Co zabrać ze sobą na pokład żaglówki?

Jeśli rejsy żaglówkami nie są Ci obce, to dobrze wiesz jak zmienna potrafi być pogoda i ile rzeczy może się przydać nawet na kilkudniowy rejs. Jak głosi norweskie przysłowie “nie ma złej pogody, jest tylko źle ubrany żeglarz”. Dlatego lepiej wziąć więcej niż mniej, ale przede wszystkim należy pakować się umiejętnie. Co należy zabrać ze sobą na pokład żaglówki?

Ubrania dla żeglarzy

Nawet jeśli nie uważasz się za żeglarza, to jeśli wybierasz się w rejs zaopatrz się w przeznaczone do żeglowania ubrania. Dlaczego? Są to specjalnie zaprojektowane stroje, które dzięki praktycznym rozwiązaniom poprawią Twoją wygodę. Podstawowym elementem żeglarskiej wyprawki jest sztormiak, kalosze i kamizelka asekuracyjna. Przezorny zawsze ubezpieczony, a słoneczna prognoza pogody, nie zawsze musi się sprawdzić. Po drugie koniecznie zaopatrz się w nieprzemakalne spodnie. Najlepiej w wersji rozpinanej, tak żeby z długich nogawek, można było zrobić rybaczki. W plecaku powinna znaleźć się jeszcze odzież termiczna i t-shirty z szybkoschnącego materiału.

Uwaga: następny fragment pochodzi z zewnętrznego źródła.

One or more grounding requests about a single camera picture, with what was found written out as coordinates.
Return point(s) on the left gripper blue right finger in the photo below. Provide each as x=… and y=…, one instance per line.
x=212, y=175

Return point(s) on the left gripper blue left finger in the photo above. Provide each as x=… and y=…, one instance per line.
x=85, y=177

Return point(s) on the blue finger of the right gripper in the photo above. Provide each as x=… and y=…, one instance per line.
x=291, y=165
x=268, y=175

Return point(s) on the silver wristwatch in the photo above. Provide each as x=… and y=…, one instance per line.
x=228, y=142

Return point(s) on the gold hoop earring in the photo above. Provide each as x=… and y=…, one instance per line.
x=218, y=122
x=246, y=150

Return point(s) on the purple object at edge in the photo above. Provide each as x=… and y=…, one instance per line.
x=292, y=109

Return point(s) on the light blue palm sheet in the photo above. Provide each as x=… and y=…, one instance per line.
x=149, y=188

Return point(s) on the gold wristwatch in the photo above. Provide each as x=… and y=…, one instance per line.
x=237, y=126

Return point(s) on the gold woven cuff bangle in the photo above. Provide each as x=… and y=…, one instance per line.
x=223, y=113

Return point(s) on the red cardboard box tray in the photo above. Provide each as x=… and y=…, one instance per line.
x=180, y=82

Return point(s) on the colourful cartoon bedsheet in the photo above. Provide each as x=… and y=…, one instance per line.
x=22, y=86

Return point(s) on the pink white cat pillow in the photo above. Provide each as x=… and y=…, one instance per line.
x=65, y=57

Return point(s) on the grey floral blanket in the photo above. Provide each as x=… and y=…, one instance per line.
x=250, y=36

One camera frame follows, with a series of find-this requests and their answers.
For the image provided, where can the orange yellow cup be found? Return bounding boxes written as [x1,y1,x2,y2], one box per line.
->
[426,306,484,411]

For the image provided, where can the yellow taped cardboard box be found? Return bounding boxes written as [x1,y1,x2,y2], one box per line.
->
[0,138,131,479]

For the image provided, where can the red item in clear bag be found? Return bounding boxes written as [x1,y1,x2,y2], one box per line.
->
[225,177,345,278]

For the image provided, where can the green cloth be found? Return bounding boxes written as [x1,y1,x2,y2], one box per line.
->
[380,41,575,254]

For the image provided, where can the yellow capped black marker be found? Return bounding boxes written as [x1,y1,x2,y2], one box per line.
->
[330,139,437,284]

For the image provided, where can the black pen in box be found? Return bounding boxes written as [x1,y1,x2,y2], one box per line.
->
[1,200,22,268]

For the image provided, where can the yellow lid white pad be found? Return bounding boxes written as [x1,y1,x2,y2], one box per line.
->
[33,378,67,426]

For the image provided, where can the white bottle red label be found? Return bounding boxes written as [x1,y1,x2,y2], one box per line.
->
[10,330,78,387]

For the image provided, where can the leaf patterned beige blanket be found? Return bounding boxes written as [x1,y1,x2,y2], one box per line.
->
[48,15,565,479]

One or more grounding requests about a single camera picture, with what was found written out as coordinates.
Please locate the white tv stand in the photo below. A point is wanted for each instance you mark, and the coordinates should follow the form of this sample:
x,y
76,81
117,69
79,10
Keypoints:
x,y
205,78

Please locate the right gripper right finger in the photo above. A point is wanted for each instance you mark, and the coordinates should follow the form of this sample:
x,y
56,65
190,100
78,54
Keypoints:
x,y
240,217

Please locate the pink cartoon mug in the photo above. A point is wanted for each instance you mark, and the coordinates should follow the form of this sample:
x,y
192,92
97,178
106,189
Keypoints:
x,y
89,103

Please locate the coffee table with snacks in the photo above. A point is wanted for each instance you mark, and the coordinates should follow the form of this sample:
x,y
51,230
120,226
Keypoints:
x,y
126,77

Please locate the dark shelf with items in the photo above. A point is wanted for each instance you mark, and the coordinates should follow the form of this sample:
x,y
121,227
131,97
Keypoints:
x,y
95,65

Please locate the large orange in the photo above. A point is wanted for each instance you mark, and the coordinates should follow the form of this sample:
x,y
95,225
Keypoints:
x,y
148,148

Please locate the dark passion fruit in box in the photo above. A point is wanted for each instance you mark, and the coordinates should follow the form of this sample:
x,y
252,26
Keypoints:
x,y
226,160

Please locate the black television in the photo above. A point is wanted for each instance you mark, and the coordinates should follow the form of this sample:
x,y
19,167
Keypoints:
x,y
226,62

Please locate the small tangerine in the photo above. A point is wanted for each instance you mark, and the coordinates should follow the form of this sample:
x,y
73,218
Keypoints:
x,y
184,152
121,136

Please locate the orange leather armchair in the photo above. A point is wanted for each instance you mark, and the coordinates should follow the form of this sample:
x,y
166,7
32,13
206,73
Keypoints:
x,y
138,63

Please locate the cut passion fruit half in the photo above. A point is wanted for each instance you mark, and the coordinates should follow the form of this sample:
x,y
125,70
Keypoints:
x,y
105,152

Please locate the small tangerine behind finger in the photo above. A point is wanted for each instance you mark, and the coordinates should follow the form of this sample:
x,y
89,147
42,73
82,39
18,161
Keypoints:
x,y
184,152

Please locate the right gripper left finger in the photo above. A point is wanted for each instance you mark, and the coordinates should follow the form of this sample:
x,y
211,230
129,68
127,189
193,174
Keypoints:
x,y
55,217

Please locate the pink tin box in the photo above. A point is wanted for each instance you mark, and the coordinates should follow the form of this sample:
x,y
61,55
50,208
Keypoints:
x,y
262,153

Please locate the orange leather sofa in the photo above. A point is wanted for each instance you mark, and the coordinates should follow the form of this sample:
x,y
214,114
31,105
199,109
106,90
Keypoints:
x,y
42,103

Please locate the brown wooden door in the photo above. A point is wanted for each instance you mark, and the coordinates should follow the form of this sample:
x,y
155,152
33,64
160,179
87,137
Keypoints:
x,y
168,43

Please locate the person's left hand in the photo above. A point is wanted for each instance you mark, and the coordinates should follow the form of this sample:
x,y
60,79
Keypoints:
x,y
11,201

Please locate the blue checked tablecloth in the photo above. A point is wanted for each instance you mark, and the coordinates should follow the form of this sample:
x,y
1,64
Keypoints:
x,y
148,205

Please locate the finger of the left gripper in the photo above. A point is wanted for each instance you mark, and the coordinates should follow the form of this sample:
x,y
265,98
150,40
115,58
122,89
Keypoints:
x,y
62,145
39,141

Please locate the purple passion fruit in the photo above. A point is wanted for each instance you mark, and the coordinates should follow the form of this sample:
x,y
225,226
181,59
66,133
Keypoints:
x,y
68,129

Na pokład zabierz czapkę, zarówno zimową jak i z daszkiem oraz okulary na żagle. Okulary żeglarskie doskonale chronią oczy nie tylko przed promieniami słonecznymi, ale także przed silnym wiatrem i słoną wodą. Profesjonalne okulary Gill nie toną po wypadnięciu za burtę. Specjalne konstrukcja wypełnione powietrzem unosi je na powierzchni wody. Buty natomiast powinny być na płaskiej podeszwie i oczywiście obowiązkowo antypoślizgowe. Najlepiej wybierz wygodny sportowy, nieprzemakalny model. Jeśli na rejs wybierasz się w lato, to zabierz ze sobą kostium kąpielowy lub kąpielówki.

Niezbędne dodatki

Rejsy żaglówkami uznawane są za formę sportu. W sporcie łatwo o kontuzję, dlatego na pokład zabierz ze sobą apteczkę i zestaw pierwszej pomocy. Czyli co dokładnie? Na pewno bandaże i plastry (również te na odciski), leki przeciwbólowe i na mdłości oraz maść na otarcia i obicia. W przypadku rejsu morskiego komary raczej Was nie zjedzą, ale na jeziorze już tak. Dlatego na rejs po Mazurach koniecznie zabierz ze sobą spray na komary i maść na ugryzienia. Do plecaka schowaj także latarkę i ładowarkę samochodową lub powerbank. Nie zapomnij także o śpiworze. Żaglówki nie zawsze zaopatrzone są w pościel, a noce (nawet te letnie) potrafią być mroźne. Dodatkowo warto zaopatrzyć się w nieprzemakalny plecak, w którym przechowamy dokumenty, telefon lub portfel z pieniędzmi. Nie ma nic gorszego na żaglach, niż zamoczone rzeczy osobiste.

Jedzenie na żaglówce.

Planowanie posiłków jest najtrudniejszym etapem w pakowaniu. W pierwszej kolejności musicie ustalić przystanki i postoje. Od tego będzie zależeć ile wody pitnej musicie wziąć na pokład oraz ile świeżego jedzenia możecie zabrać. Im dłuższy rejs, tym ciężej jest to rozplanować. Wody pitnej weźcie na zapas. Na pewno się nie zmarnuje. Możecie także zaopatrzyć się w puszki z gotowymi potrawami. Domowe obiady warto zawekować lub zapasteryzować. Zasada jest prosta: potrawy bezmięsne wekujemy, a zawierające mięso pasteryzujemy. Zupę lub inne danie wlewasz do garnka i podgrzewasz. Najlepsze są oczywiście syte dania jednogarnkowe takie jak: gulasze czy zupy z mięsną wkładką. To prosty i szybki sposób na obiad w warunkach polowych. Dla tych, którym od chwiania robi się niedobrze – do menu dołóżcie kisiel. Kisiel skutecznie zapobiega chorobie morskiej.